**Your goal**. Pull every line containing "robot" from the data.

**Entries provided**.
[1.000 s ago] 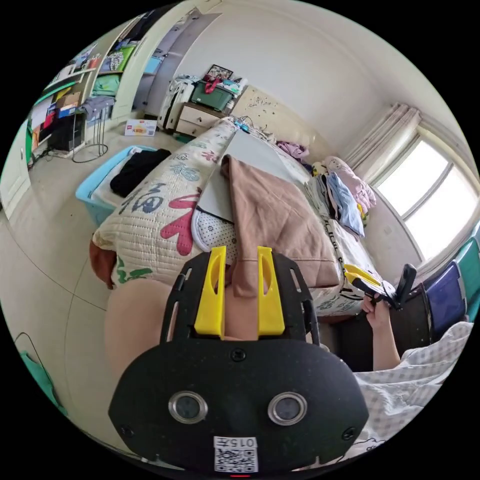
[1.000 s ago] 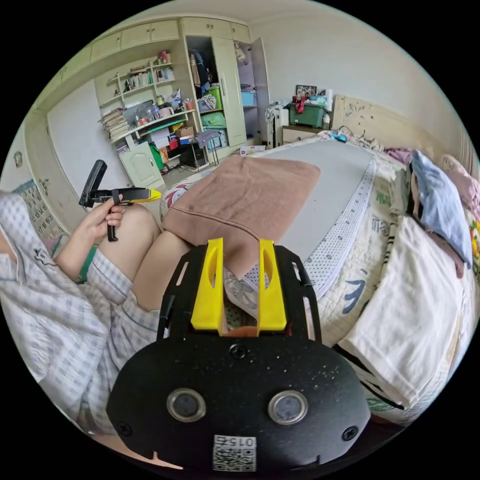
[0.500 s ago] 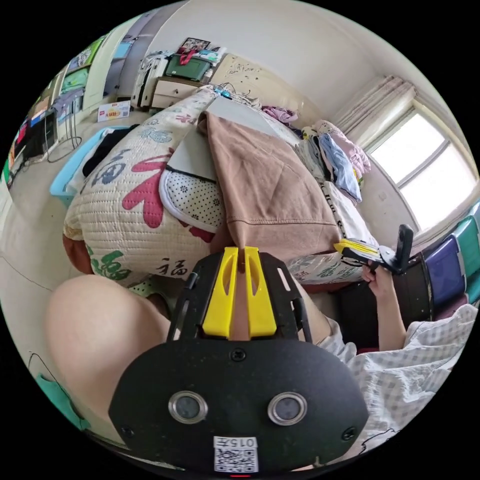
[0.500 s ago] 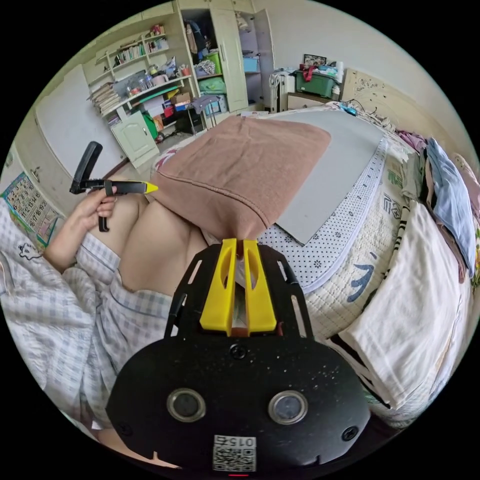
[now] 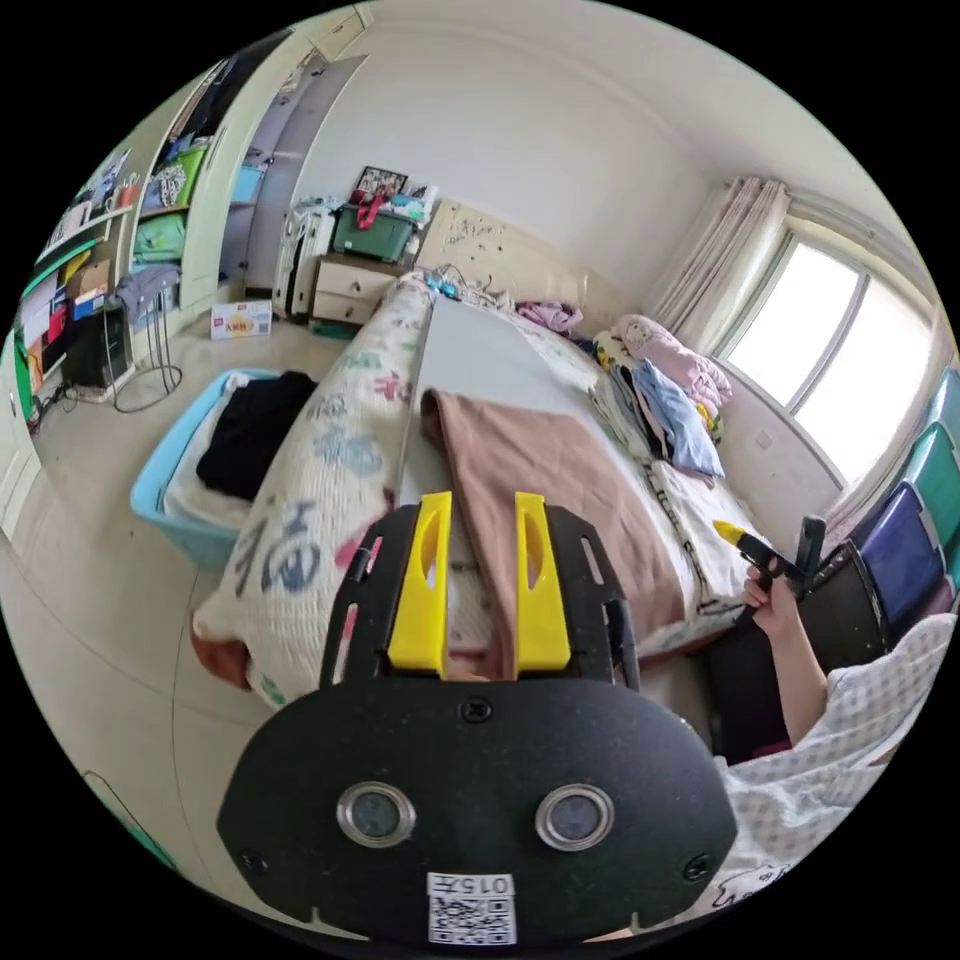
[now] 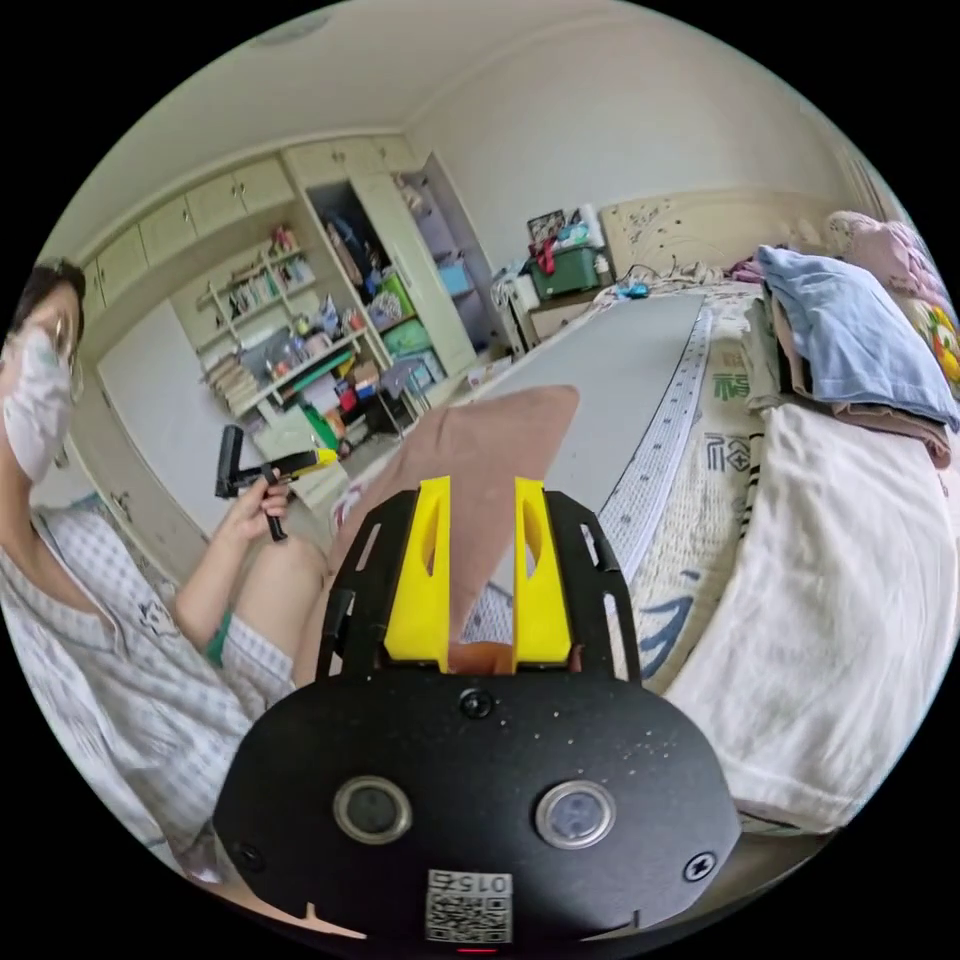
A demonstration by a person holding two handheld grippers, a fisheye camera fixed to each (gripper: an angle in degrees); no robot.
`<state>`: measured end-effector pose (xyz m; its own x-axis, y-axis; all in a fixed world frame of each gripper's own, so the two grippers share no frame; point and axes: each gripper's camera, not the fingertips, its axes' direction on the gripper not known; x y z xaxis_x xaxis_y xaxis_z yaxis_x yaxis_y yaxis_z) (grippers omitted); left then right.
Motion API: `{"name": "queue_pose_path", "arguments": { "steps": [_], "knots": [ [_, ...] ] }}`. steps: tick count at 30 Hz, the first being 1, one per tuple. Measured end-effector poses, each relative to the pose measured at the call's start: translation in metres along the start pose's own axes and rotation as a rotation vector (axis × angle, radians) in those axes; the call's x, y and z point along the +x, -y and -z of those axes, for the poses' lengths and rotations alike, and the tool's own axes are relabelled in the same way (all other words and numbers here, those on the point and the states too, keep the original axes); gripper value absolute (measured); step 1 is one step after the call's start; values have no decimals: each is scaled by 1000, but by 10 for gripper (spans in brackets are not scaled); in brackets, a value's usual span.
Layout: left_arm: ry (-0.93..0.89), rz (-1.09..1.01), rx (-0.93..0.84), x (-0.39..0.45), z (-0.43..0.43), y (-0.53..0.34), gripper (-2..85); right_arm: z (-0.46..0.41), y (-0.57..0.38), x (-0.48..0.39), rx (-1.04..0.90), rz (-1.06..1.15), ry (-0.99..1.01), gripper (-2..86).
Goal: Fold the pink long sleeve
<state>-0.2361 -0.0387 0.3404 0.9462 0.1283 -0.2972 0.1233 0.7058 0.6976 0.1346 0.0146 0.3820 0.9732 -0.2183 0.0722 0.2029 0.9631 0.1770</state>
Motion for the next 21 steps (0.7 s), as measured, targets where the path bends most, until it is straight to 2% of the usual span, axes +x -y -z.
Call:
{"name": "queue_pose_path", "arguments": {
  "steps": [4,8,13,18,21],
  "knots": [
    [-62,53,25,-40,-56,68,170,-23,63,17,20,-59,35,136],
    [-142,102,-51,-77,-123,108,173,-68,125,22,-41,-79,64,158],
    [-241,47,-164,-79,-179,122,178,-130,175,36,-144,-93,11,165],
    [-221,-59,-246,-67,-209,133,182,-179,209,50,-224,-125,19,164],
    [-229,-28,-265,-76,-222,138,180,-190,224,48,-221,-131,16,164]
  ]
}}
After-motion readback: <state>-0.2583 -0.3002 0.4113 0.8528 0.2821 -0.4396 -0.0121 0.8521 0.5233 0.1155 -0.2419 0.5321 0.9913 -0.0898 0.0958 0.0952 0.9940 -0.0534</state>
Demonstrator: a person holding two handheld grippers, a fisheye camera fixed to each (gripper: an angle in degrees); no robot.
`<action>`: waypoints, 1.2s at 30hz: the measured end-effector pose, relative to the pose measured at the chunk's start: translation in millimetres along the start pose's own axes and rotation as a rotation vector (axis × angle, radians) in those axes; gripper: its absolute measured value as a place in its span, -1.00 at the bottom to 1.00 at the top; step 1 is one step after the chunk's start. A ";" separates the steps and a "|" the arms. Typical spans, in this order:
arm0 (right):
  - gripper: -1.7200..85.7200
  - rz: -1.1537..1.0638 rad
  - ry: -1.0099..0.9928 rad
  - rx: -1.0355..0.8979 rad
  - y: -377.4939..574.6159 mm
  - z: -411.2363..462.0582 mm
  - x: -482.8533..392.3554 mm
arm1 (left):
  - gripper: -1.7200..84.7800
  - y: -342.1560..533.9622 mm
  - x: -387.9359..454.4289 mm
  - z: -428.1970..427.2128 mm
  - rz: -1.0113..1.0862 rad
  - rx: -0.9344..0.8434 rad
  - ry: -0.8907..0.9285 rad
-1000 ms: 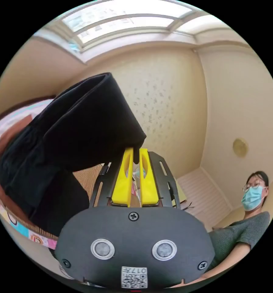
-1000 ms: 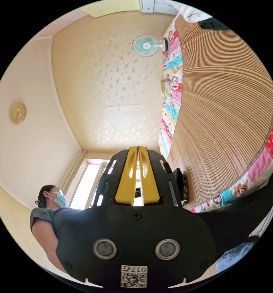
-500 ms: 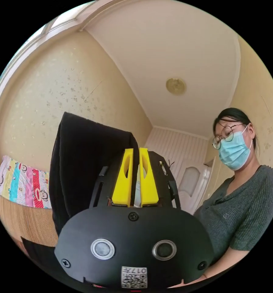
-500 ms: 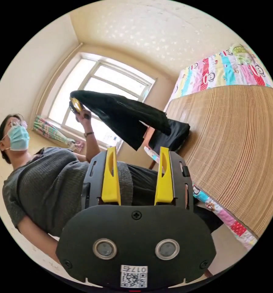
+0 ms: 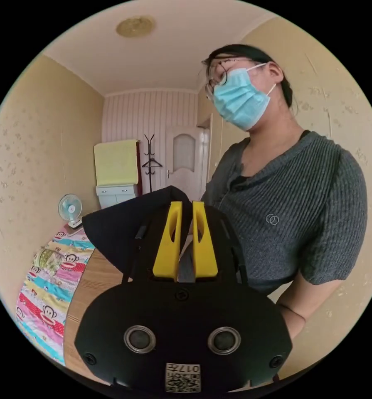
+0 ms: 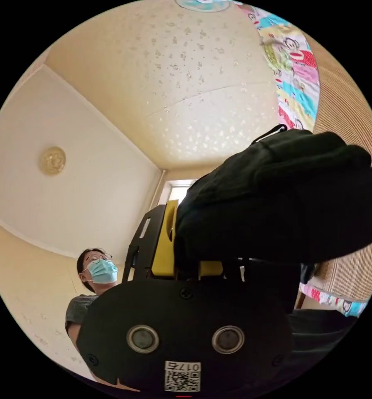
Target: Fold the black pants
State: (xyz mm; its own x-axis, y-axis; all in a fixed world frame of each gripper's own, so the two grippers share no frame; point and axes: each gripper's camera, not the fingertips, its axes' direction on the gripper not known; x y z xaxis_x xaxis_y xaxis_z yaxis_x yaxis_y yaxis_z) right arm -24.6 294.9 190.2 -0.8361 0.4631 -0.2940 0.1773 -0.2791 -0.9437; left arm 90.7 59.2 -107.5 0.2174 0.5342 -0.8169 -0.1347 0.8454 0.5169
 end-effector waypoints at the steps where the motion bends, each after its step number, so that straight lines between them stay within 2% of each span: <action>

**Written response**.
A demonstration by a person holding two handheld grippers, a fisheye camera fixed to each (gripper: an angle in degrees); no robot.
Demonstrator: a person holding two handheld grippers, a fisheye camera fixed to each (gripper: an angle in degrees); no robot.

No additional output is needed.